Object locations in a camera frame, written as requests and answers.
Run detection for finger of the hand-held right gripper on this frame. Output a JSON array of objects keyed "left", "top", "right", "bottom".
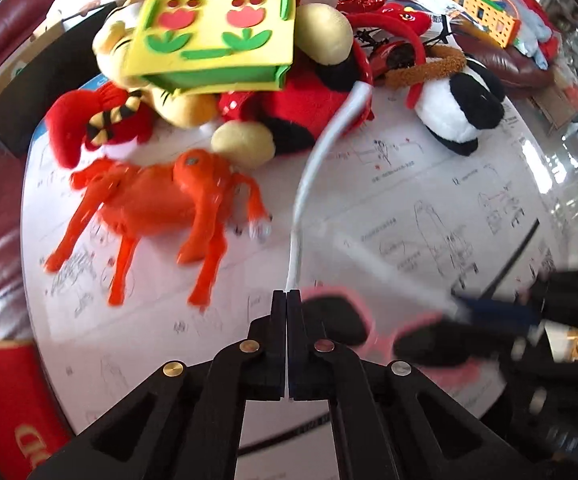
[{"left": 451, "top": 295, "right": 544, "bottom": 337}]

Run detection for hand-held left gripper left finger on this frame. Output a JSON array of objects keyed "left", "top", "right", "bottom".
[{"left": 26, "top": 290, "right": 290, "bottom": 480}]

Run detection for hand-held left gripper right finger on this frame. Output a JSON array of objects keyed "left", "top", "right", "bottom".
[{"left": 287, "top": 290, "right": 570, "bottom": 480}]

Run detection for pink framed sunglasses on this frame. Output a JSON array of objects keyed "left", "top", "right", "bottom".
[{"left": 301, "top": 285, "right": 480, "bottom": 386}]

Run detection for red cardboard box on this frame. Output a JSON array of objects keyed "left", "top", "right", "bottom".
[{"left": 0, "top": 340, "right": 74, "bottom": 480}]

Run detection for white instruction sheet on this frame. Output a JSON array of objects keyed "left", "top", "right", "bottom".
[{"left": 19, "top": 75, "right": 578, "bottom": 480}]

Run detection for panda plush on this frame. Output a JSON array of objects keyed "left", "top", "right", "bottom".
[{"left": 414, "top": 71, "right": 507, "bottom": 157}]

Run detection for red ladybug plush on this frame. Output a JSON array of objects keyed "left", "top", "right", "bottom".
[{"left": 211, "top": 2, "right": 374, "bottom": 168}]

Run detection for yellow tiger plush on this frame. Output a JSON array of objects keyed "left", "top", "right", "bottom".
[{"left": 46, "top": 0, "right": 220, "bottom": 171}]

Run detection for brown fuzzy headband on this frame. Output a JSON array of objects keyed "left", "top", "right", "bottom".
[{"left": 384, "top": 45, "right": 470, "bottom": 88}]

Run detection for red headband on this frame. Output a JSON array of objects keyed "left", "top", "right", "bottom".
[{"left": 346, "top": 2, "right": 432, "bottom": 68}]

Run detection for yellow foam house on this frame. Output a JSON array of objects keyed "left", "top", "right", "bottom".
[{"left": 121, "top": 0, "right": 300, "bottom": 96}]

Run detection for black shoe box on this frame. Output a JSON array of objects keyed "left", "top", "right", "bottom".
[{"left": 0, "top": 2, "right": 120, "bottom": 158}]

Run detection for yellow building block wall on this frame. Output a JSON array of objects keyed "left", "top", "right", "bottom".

### EXERCISE DIRECTIONS:
Only the lines from the one holding "Run detection for black" to the end of the material are wanted, each transcribed exactly.

### TASK ANSWER:
Run detection for black shoe box on this frame. Output a JSON array of objects keyed "left", "top", "right", "bottom".
[{"left": 0, "top": 2, "right": 120, "bottom": 158}]

Run detection for yellow building block wall on this frame. Output a JSON array of objects keyed "left", "top", "right", "bottom".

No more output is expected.